### Supplied data

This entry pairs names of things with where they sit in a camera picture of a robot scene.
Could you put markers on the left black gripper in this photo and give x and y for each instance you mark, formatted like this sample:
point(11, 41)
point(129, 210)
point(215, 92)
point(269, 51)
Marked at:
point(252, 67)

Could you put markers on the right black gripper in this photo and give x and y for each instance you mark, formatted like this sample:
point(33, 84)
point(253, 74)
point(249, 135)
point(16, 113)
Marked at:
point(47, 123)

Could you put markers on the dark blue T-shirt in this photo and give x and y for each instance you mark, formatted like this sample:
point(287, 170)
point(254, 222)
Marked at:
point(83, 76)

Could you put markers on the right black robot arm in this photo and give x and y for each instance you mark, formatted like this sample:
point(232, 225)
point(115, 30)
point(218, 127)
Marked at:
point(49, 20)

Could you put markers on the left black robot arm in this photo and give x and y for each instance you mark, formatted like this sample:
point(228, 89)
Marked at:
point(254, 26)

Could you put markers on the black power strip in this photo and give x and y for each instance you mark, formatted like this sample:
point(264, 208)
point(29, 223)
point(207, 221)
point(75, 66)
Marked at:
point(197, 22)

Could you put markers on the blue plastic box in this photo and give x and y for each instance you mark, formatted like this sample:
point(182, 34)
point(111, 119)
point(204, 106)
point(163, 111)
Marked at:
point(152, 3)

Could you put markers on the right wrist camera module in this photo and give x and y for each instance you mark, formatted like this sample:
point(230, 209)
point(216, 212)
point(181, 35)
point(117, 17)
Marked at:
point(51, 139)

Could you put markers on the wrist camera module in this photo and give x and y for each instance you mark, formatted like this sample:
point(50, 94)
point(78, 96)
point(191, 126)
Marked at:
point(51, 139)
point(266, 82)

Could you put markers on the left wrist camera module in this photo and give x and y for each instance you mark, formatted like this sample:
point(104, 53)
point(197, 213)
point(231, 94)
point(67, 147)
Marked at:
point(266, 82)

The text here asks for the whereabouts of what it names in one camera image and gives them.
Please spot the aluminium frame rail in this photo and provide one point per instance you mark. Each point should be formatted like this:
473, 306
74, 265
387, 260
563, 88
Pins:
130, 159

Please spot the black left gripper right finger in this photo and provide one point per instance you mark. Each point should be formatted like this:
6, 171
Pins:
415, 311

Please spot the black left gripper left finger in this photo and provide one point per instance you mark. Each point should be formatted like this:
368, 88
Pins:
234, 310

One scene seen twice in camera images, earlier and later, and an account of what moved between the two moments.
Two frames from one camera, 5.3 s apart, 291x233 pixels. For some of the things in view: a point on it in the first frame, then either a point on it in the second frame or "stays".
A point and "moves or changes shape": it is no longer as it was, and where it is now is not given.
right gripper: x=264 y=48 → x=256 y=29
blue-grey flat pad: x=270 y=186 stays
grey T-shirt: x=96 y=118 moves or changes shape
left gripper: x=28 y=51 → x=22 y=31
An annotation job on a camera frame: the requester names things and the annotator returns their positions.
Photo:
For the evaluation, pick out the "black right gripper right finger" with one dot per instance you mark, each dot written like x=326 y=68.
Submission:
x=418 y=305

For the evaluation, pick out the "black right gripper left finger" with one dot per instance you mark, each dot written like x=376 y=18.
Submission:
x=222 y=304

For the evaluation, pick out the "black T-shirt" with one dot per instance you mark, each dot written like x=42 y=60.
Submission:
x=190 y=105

######

*Exercise:* The line containing "point(29, 223)" marks the end: copy exactly every line from the top of the data above down to it, that line included.

*Answer box:*
This entry pairs names of things with where they sit in a camera picture of a robot scene.
Could you put markers on the left black gripper in this photo and give x and y for each instance you mark, formatted like this sample:
point(11, 41)
point(129, 210)
point(215, 92)
point(269, 51)
Marked at:
point(252, 67)

Could you put markers on the right black gripper in this photo and give x and y for each instance you mark, formatted like this sample:
point(33, 84)
point(253, 74)
point(249, 135)
point(16, 113)
Marked at:
point(47, 123)

Could you put markers on the dark blue T-shirt in this photo and give x and y for each instance you mark, formatted like this sample:
point(287, 170)
point(254, 222)
Marked at:
point(83, 76)

Could you put markers on the right black robot arm in this photo and give x and y for each instance you mark, formatted like this sample:
point(232, 225)
point(115, 30)
point(218, 127)
Marked at:
point(49, 20)

Could you put markers on the left black robot arm in this photo and give x and y for each instance you mark, formatted like this sample:
point(228, 89)
Marked at:
point(254, 26)

Could you put markers on the black power strip in this photo and give x and y for each instance you mark, formatted like this sample:
point(264, 208)
point(29, 223)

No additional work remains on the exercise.